Breast Cancer Clinical Trial
Official title:
Examining and Comparing Patient Satisfaction and Long-term Cosmetic Results Achieved With Implant-based Breast Reconstruction Surgery With Submuscular Silicone Implant After Skin Sparing / Areola Sparing / Nipple Sparing Mastectomy and Contralateral Symmetrization (With Mastopexy and/or Silicone Implant and/or Ultrapro Mesh) With Unilateral Simple Mastectomies and With Bilateral Skin-sparing Mastectomies and Implant-based Immediate Breast Reconstructions. Response-adaptive Prospective Randomized, Comparative Clinical Trial
NCT number | NCT04356235 |
Other study ID # | Ageing-NIO |
Secondary ID | |
Status | Recruiting |
Phase | |
First received | |
Last updated | |
Start date | April 27, 2020 |
Est. completion date | April 10, 2027 |
Verified date | April 2020 |
Source | National Institute of Oncology, Hungary |
Contact | n/a |
Is FDA regulated | No |
Health authority | |
Study type | Observational |
This is a response-adaptive (RAR) prospective randomized study with a long-term follow-up and
the aim of this clinical study is to measure with qualitative and quantitative indicators the
changes in cosmetic results, quality of life and patient satisfaction after breast
reconstructive surgery with silicone implant (following SSM, ASM or NSM mastectomy) and
symmetrization (mastopexy and/or silicone implant and/or Ultrapro mesh sling technique) over
time.
According to the hypothesis of the study, the results of implant-based breast reconstruction
and symmetrization following advanced postmastectomy techniques significantly decrease over
time and later results limited patient satisfaction rate.
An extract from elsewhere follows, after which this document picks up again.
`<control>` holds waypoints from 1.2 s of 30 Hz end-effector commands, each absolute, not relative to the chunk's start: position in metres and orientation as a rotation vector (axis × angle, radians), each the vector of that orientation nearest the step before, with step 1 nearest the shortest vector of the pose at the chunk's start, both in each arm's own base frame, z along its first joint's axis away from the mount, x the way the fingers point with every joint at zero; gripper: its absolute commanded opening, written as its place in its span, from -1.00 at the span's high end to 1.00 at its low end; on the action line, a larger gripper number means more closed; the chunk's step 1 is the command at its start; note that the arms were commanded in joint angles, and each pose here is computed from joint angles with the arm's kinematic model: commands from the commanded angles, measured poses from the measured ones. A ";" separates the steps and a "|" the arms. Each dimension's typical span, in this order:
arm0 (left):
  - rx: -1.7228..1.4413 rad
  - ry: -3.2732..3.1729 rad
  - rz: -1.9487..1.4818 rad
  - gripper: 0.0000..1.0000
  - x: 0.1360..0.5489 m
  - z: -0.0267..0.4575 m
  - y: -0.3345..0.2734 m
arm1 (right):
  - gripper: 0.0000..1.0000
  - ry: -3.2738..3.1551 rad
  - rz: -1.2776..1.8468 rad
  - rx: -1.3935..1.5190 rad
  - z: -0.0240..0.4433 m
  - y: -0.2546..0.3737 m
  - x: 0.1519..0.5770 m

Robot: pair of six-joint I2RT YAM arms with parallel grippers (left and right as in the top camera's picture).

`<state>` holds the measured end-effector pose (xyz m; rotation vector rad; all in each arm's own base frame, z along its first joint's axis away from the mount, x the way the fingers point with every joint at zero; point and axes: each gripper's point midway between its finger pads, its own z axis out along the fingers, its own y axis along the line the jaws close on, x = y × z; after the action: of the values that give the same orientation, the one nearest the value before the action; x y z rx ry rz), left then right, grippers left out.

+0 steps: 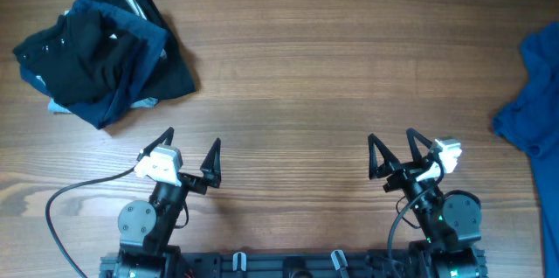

This is mainly due to the fact that over time, the natural breast differs from the
reconstructed breast with silicone implant. Because of the different biological properties
(gravity results ptosis on breast with mastopexy, significant volume increasement of the
breast with mastopexy due to endocrine therapy, gradually progressive capsular contracture on
the tumorous side, nipple flattening, nipple tattoo fading etc.) the two sides change
differently resulting in significant asymmetry and consequently could lead to decreased
patient satisfaction.
The high degree of asymmetry over time (which can be similar to the difference between the
result of a simple mastectomy and natural breast (control group)), may indicates additional
surgeries or usage of medical devices, putting a financial burden on the patient and the
health system. On the other hand, the symmetry can be achieved with bilateral skin-sparing
mastectomies and implant-based immediate or delayed-immediate reconstructions is clearly
better and change less with time. The mastectomy of the contralateral disease-free side is
considered as an unreasonable burden for moderate risk patients.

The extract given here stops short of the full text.